Mais vous avez été productifs avec Crème Brûlée ou Les Vaches Folles, et l’enregistrement de 2 maquettes de 3 morceaux chacune n’est pas du luxe pour espérer démarcher des concerts. Il y a juste ce petit problème de syndrome de l’imposteur à surmonter : si Stéphane P et toi avez composé pas mal de morceaux, vous êtes loin d’être des chanteurs charismatiques, et vous n’êtes pas tout à fait assez punks pour en faire une force. Pour couronner le tout, en délaissant les claviers et en passant à la guitare avec Crème Brûlée, tu as perdu la maîtrise que tu pouvais avoir acquise comme pianiste. Tu te souviens encore de ce concert il y a quelques mois — ton premier comme guitariste — où tu avais fini les doigts de la main droite en sang à force de les racler sur les cordes, tellement tu t’y prenais mal avec le médiator. Tu as fait quelques progrès depuis, mais on ne peut pas dire que tu sois un virtuose. Si bien que quand l’ingé son à la coupe mulet probablement habitué des solos de hard rock et des effets new wave vous avait gratifié avec Crème Brûlée d’un son très années 80, tu n’avais pas osé la ramener. De toutes façons, tu ne maîtrisais pas non plus le son, et tu aurais été bien en peine de lui expliquer que tu voulais du gros boum boum à la Steve Albini, comme dans les albums de Nirvana. Et cela ne risque pas de s’arranger avec les Vaches Folles : sur les trois morceaux que vous voulez enregistrer, il y en a un, Paranoïa, sur lequel tu te retrouves à la batterie. L’ingé son à la coupe mulet doit halluciner : il y a quelques jours, vous enregistriez avec Erwan, batteur tout en force et en maîtrise, et vous voici avec Stéphane P à vous relayer sur les fûts pour de laborieux tatapoums de débutants. Au prix de la séance, il s’agit tout de même de ne pas se rater : vous ne pouvez vous payer le luxe de recommencer les prises à l’infini.

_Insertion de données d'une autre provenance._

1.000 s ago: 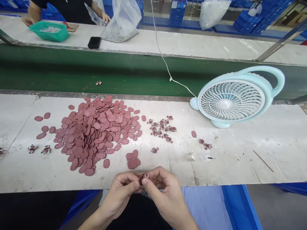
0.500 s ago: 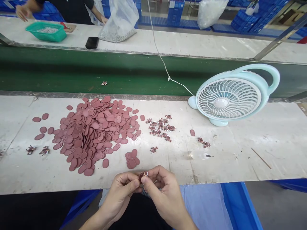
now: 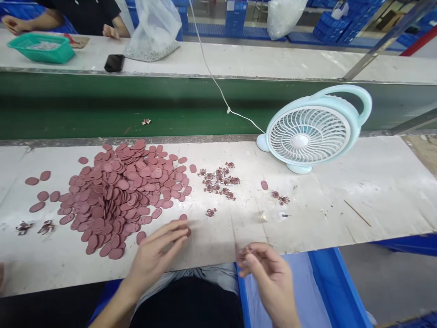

“Paranoïa” est un morceau de Stéphane aux paroles rigolotes, avec un riff de guitare un peu à la Noir Désir. Simple et efficace, au point que les riffs de l’autre Stéphane (“guitar hero”) te semblent superflus, mais bien sûr, tu te vois mal lui dire de ne pas jouer du tout, surtout qu’il ne prend même pas le solo final que le premier Stéphane s’est réservé. Tu appréhendes un peu le démarrage car tu as gardé un mauvais souvenir d’un concert où Steph avait attaqué le morceau 2 fois trop vite. Tu t’étais retrouvé avec des crampes dans les bras à la fin du morceau, et les mains complètement crispées par la tenue des baguettes au moment de reprendre la guitare un peu plus tard. Heureusement, cette fois, ça passe, même si tu sens que tu tires tout de même un peu en arrière par moments. Tu n’es pas mécontent de ton attaque du morceau, néanmoins, et c’est tellement plaisant de cogner comme un bourrin… Mais tu te demandes ce qu’un vrai batteur aurait fait. Question vite oubliée quand tu entends les prises de basse avec les étranges claquements sur les cordes que produit parfois Benoît. Lui non plus n’est pas des plus expérimentés sur son instrument… Le tout sonne quand même un peu crispé. Heureusement, les prises de voix ne se passent pas trop mal. Vous vous permettez même avec Steph d’ajouter des choeurs. Et puis, remarquant que le studio est doté d’un piano, tu proposes d’ajouter la partie que tu avais essayée sur les toutes premières versions du morceau tentées à l’époque avec Nonante What, avant que tu ne passes à la batterie.

Quelques heures plus tard, les trois morceaux de la demo sont dans la boîte. Vous allez pouvoir démarcher pour des concerts… En fait, vous ne ferez que la fête de la musique et le groupe, un an plus tard, n’existera plus. De quoi devenir parano.